Everything in the listing should be restated word for word.
============
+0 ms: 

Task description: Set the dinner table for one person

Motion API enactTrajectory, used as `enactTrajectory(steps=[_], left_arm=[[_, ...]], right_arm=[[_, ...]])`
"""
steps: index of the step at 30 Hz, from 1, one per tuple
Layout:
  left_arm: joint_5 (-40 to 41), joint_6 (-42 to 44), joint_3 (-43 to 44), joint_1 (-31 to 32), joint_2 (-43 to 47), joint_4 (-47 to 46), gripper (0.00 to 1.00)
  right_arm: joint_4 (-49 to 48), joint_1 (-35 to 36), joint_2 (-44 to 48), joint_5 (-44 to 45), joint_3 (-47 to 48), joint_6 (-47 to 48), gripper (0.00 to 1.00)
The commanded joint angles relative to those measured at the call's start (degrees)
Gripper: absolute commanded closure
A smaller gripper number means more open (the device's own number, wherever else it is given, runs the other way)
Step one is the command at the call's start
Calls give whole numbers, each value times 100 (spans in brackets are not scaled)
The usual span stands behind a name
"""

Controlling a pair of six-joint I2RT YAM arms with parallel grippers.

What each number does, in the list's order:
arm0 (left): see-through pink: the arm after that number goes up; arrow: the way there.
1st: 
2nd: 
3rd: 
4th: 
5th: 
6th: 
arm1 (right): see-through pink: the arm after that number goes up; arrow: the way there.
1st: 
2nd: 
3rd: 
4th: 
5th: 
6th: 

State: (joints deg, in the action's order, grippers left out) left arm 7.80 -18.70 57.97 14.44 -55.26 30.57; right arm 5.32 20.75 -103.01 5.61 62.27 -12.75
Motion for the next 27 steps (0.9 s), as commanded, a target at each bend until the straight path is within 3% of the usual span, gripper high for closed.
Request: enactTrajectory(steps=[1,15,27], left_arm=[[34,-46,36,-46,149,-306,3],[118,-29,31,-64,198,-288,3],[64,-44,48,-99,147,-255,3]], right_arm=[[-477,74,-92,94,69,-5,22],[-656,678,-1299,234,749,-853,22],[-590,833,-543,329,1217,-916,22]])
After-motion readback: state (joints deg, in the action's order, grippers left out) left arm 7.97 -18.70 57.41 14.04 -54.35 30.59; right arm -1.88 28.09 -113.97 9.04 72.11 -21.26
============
### Answer to this problem
+0 ms: 

Task description: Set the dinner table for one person

Motion API enactTrajectory, used as `enactTrajectory(steps=[_], left_arm=[[_, ...]], right_arm=[[_, ...]])`
"""
steps: index of the step at 30 Hz, from 1, one per tuple
Layout:
  left_arm: joint_5 (-40 to 41), joint_6 (-42 to 44), joint_3 (-43 to 44), joint_1 (-31 to 32), joint_2 (-43 to 47), joint_4 (-47 to 46), gripper (0.00 to 1.00)
  right_arm: joint_4 (-49 to 48), joint_1 (-35 to 36), joint_2 (-44 to 48), joint_5 (-44 to 45), joint_3 (-47 to 48), joint_6 (-47 to 48), gripper (0.00 to 1.00)
The commanded joint angles relative to those measured at the call's start (degrees)
Gripper: absolute commanded closure
A smaller gripper number means more open (the device's own number, wherever else it is given, runs the other way)
Step one is the command at the call's start
Calls give whole numbers, each value times 100 (spans in brackets are not scaled)
The usual span stands behind a name
"""

Controlling a pair of six-joint I2RT YAM arms with parallel grippers.

What each number does, in the list's order:
arm0 (left): see-through pink: the arm after that number goes up; arrow: the way there.
1st: 
2nd: 
3rd: 
4th: 
5th: 
6th: 
arm1 (right): see-through pink: the arm after that number goes up; arrow: the way there.
1st: 
2nd: 
3rd: 
4th: 
5th: 
6th: 

State: (joints deg, in the action's order, grippers left out) left arm 7.80 -18.70 57.97 14.44 -55.26 30.57; right arm 5.32 20.75 -103.01 5.61 62.27 -12.75
Motion for the next 27 steps (0.9 s), as commanded, a target at each bend until the straight path is within 3% of the usual span, gripper high for closed.
Request: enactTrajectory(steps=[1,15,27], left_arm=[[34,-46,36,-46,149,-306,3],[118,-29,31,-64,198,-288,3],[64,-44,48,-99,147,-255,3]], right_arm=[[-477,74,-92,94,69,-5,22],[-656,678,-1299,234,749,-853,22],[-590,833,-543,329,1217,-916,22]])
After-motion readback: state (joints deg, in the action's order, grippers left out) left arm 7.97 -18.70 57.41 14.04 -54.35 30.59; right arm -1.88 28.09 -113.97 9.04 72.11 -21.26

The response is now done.